• [WHAT THIS TASK INVOLVES] Print the entries in full, word for word, but not the pictures.

• [SOURCE DATA]
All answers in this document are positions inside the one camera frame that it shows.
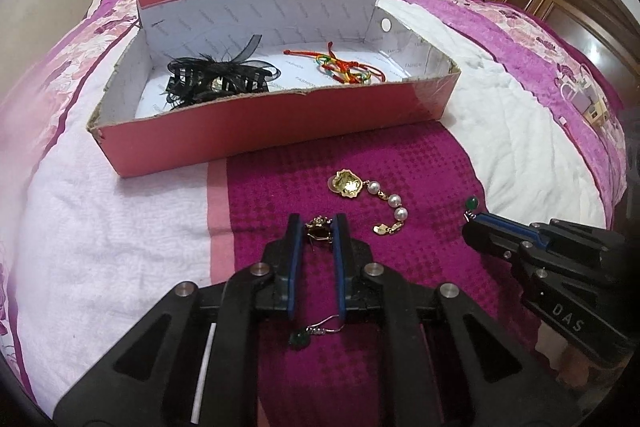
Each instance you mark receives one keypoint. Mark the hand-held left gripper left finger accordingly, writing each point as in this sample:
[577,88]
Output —
[295,257]

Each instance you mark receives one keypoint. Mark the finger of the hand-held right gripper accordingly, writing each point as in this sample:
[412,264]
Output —
[510,224]
[492,242]

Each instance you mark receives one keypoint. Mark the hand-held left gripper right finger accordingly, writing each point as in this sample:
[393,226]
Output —
[341,257]

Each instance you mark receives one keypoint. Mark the small gold red earring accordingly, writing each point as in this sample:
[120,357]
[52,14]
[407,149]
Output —
[318,227]

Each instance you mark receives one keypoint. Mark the green bead hook earring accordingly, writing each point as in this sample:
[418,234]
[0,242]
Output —
[301,338]
[471,203]

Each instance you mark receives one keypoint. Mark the pink cardboard box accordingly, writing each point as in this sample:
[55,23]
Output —
[280,132]

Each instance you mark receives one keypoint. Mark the black feather hair clip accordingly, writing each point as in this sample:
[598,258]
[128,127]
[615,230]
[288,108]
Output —
[210,77]

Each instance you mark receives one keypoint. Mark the white charger and small boxes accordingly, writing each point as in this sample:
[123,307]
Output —
[587,94]

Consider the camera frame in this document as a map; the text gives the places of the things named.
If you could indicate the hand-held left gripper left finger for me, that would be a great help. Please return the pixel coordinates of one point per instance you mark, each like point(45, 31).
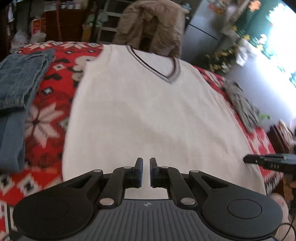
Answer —
point(140, 173)

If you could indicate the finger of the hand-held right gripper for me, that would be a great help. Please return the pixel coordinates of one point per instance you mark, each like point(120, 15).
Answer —
point(253, 160)

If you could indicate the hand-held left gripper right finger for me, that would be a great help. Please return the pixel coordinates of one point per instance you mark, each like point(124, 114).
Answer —
point(152, 173)

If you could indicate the cream knit sweater vest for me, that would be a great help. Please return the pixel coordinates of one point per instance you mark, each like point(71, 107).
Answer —
point(150, 111)

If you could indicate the person's right hand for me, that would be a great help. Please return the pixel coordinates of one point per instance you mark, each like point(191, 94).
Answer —
point(287, 191)

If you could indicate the green plant sprig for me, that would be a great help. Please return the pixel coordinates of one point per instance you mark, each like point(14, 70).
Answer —
point(264, 116)

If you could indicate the grey garment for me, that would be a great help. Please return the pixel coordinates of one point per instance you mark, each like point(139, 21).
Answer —
point(242, 104)

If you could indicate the small Christmas tree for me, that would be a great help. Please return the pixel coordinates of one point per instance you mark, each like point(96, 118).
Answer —
point(222, 60)

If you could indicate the white cloth bow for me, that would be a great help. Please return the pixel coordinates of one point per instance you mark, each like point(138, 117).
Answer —
point(245, 53)

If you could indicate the red patterned blanket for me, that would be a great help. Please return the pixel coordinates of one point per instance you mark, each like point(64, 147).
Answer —
point(46, 97)

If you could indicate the silver refrigerator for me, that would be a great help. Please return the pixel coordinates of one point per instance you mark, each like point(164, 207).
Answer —
point(201, 39)

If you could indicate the green Christmas curtain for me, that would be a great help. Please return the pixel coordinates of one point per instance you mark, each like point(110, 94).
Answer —
point(254, 20)

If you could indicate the beige jacket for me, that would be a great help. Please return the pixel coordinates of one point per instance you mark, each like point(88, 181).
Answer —
point(148, 25)

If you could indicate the blue jeans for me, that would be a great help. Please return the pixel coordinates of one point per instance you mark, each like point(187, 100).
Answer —
point(18, 76)

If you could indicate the dark wooden dresser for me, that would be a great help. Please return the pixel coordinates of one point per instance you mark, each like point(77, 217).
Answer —
point(71, 25)

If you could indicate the white cloth bag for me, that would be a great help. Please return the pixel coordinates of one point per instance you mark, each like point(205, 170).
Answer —
point(38, 38)

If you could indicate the red white carton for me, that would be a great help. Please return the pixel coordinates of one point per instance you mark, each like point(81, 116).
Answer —
point(38, 25)

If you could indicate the white plastic bag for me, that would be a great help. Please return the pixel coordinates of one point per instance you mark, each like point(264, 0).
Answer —
point(19, 38)

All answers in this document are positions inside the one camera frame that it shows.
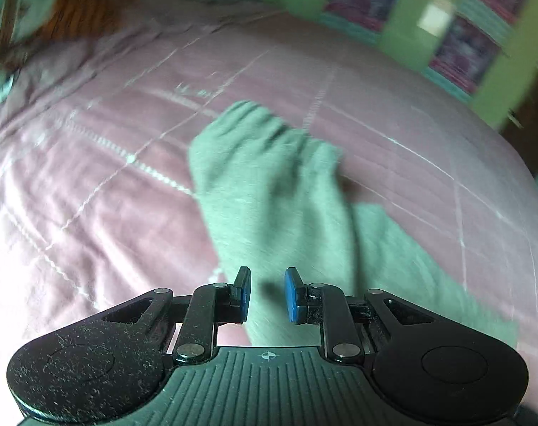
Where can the pale paper sheet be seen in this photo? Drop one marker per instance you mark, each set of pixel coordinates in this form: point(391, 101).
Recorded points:
point(436, 17)

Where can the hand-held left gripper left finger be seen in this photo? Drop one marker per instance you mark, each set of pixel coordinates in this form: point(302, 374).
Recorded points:
point(246, 295)

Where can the teal patterned pillow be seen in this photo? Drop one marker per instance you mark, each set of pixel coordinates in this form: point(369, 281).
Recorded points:
point(7, 31)

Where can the grey-green pants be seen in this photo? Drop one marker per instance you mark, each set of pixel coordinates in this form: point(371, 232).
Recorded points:
point(269, 186)

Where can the orange striped pillow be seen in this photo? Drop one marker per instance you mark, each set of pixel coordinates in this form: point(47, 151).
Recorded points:
point(80, 4)

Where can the bed with pink checked sheet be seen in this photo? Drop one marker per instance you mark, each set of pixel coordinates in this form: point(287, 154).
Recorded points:
point(95, 186)

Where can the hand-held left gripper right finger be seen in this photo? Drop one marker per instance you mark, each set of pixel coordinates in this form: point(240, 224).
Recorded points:
point(291, 295)

• [EXERCISE RESULT]
All answers in this document are positions inside the one camera frame that it shows.
Each instance you mark receives one keypoint. Mark the hand-held left gripper left finger accordingly, writing each point as in this sample:
[577,88]
Output —
[295,257]

Each instance you mark receives one keypoint. Mark the finger of the hand-held right gripper accordingly, writing each point as in this sample:
[412,264]
Output —
[510,224]
[492,242]

Each instance you mark receives one keypoint. Mark the hand-held left gripper right finger accordingly, writing each point as in this sample:
[393,226]
Output —
[341,257]

Each instance you mark receives one keypoint. Mark the small gold red earring accordingly, writing each point as in this sample:
[120,357]
[52,14]
[407,149]
Output —
[318,227]

Each instance you mark receives one keypoint. Mark the green bead hook earring accordingly, writing each point as in this sample:
[418,234]
[0,242]
Output —
[301,338]
[471,203]

Each instance you mark receives one keypoint. Mark the pink cardboard box accordingly, writing each point as in this sample:
[55,23]
Output —
[280,132]

Each instance you mark receives one keypoint. Mark the black feather hair clip accordingly, writing each point as in this sample:
[598,258]
[128,127]
[615,230]
[288,108]
Output —
[210,77]

Each instance you mark receives one keypoint. Mark the white charger and small boxes accordingly, writing each point as in this sample:
[123,307]
Output —
[587,94]

Consider the camera frame in this document as a map; the text gives the places of the things named.
If you could indicate the hand-held left gripper left finger for me, that would be a great help. Please return the pixel coordinates of one point per instance you mark, each like point(45, 31).
Answer —
point(140, 173)

If you could indicate the finger of the hand-held right gripper for me, that would be a great help. Please return the pixel coordinates of one point per instance you mark, each like point(120, 15).
Answer —
point(253, 160)

If you could indicate the hand-held left gripper right finger for me, that would be a great help. Please return the pixel coordinates of one point per instance you mark, each like point(124, 114).
Answer —
point(152, 173)

If you could indicate the cream knit sweater vest for me, that would be a great help. Please return the pixel coordinates of one point per instance you mark, each like point(71, 107).
Answer —
point(150, 111)

If you could indicate the person's right hand for me, that would be a great help. Please return the pixel coordinates of one point per instance you mark, each like point(191, 94).
Answer —
point(287, 191)

If you could indicate the green plant sprig for me, that would be a great help. Please return the pixel coordinates of one point per instance you mark, each like point(14, 70).
Answer —
point(264, 116)

If you could indicate the grey garment for me, that would be a great help. Please return the pixel coordinates of one point per instance you mark, each like point(139, 21).
Answer —
point(242, 104)

If you could indicate the small Christmas tree for me, that would be a great help. Please return the pixel coordinates of one point per instance you mark, each like point(96, 118).
Answer —
point(222, 60)

If you could indicate the white cloth bow for me, that would be a great help. Please return the pixel coordinates of one point per instance you mark, each like point(138, 117).
Answer —
point(245, 53)

If you could indicate the red patterned blanket for me, that would be a great help. Please return the pixel coordinates of one point per instance you mark, each like point(64, 147).
Answer —
point(46, 97)

If you could indicate the silver refrigerator for me, that would be a great help. Please return the pixel coordinates of one point per instance you mark, each like point(164, 207).
Answer —
point(201, 39)

If you could indicate the green Christmas curtain for me, that would be a great help. Please return the pixel coordinates of one point per instance you mark, each like point(110, 94).
Answer —
point(254, 20)

If you could indicate the beige jacket for me, that would be a great help. Please return the pixel coordinates of one point per instance you mark, each like point(88, 181).
Answer —
point(148, 25)

If you could indicate the blue jeans for me, that would be a great help. Please return the pixel coordinates of one point per instance you mark, each like point(187, 100).
Answer —
point(18, 76)

If you could indicate the dark wooden dresser for me, that would be a great help. Please return the pixel coordinates of one point per instance you mark, each like point(77, 217).
Answer —
point(71, 25)

If you could indicate the white cloth bag for me, that would be a great help. Please return the pixel coordinates of one point per instance you mark, each like point(205, 170).
Answer —
point(38, 38)

If you could indicate the red white carton for me, that would be a great help. Please return the pixel coordinates of one point per instance you mark, each like point(81, 116).
Answer —
point(38, 25)

If you could indicate the white plastic bag for me, that would be a great help. Please return the pixel coordinates of one point per instance you mark, each like point(264, 0).
Answer —
point(19, 38)

All answers in this document are positions inside the one camera frame that it shows.
Where can the pale paper sheet be seen in this photo? Drop one marker per instance you mark, each set of pixel coordinates in this form: point(391, 101).
Recorded points:
point(436, 17)

Where can the hand-held left gripper left finger be seen in this photo? Drop one marker per instance you mark, each set of pixel coordinates in this form: point(302, 374).
Recorded points:
point(246, 295)

Where can the teal patterned pillow be seen in this photo? Drop one marker per instance you mark, each set of pixel coordinates in this form: point(369, 281).
Recorded points:
point(7, 31)

Where can the grey-green pants be seen in this photo? Drop one marker per instance you mark, each set of pixel coordinates in this form: point(371, 232).
Recorded points:
point(269, 186)

Where can the orange striped pillow be seen in this photo? Drop one marker per instance you mark, each set of pixel coordinates in this form: point(47, 151).
Recorded points:
point(80, 4)

Where can the bed with pink checked sheet be seen in this photo? Drop one marker per instance you mark, each set of pixel coordinates in this form: point(287, 154).
Recorded points:
point(95, 186)

Where can the hand-held left gripper right finger be seen in this photo? Drop one marker per instance you mark, each set of pixel coordinates in this form: point(240, 224).
Recorded points:
point(291, 295)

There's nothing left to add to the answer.